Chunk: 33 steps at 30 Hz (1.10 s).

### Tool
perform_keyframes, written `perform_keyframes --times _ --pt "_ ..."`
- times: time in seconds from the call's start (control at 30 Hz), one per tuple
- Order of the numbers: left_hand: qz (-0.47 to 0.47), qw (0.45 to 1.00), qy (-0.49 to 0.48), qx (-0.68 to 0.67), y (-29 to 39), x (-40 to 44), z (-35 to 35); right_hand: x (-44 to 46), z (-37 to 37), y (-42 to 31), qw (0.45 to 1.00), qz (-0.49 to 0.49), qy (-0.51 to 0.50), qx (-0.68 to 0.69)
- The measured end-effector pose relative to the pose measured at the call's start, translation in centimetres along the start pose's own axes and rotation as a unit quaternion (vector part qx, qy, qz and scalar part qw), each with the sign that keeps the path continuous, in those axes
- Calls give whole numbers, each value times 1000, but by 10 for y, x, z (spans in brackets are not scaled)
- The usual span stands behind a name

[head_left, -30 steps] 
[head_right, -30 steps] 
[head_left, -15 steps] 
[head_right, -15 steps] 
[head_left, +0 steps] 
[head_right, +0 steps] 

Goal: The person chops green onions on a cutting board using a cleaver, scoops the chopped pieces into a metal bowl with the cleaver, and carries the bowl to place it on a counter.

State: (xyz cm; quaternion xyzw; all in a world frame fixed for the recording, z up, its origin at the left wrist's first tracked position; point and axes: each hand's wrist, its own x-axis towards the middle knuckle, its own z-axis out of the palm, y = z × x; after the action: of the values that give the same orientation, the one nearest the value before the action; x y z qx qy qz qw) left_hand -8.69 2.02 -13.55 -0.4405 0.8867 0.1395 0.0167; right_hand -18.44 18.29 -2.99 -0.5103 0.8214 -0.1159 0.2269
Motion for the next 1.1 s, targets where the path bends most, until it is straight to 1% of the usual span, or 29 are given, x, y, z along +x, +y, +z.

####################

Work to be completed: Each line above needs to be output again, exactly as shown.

Solution below:
Chunk: 33 steps at 30 Hz (1.10 s).

### Tool
perform_keyframes, written `perform_keyframes --times _ --pt "_ ..."`
- times: time in seconds from the call's start (control at 30 Hz), one per tuple
- Order of the numbers: left_hand: qz (-0.47 to 0.47), qw (0.45 to 1.00), qy (-0.49 to 0.48), qx (-0.68 to 0.67), y (-29 to 39), x (-40 to 44), z (-35 to 35); right_hand: x (-44 to 46), z (-37 to 37), y (-42 to 31), qw (0.45 to 1.00), qz (-0.49 to 0.49), qy (-0.51 to 0.50), qx (-0.68 to 0.69)
- The measured end-effector pose relative to the pose measured at the call's start, translation in centimetres along the start pose's own axes and rotation as a unit quaternion (vector part qx, qy, qz and scalar part qw), each with the sign that keeps the path continuous, in those axes
- Calls give whole numbers, each value times 1000, but by 10 for y, x, z (spans in brackets are not scaled)
- The usual span stands behind a name

[head_left, -30 steps] 
[head_right, -30 steps] 
[head_left, -15 steps] 
[head_right, -15 steps] 
[head_left, +0 steps] 
[head_right, +0 steps] 

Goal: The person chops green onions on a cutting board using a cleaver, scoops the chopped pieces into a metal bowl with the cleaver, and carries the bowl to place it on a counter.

State: (xyz cm; quaternion xyzw; all in a world frame fixed for the recording, z up, its origin at the left wrist's first tracked position; point and axes: each hand's wrist, its own x-axis towards the middle knuckle, its own z-axis out of the palm, y = z × x; after the action: of the values that give the same orientation, the one nearest the value before the action; x y z qx qy qz qw) left_hand -8.69 2.02 -13.55 -0.4405 0.8867 0.1395 0.0167; right_hand -18.44 18.29 -2.99 -0.5103 0.8214 -0.1159 0.2269
Motion for the next 1.1 s, targets where the path bends most, until it is straight to 1% of the usual span, or 29 are given, x, y, z along +x, +y, +z.

This finishes the answer.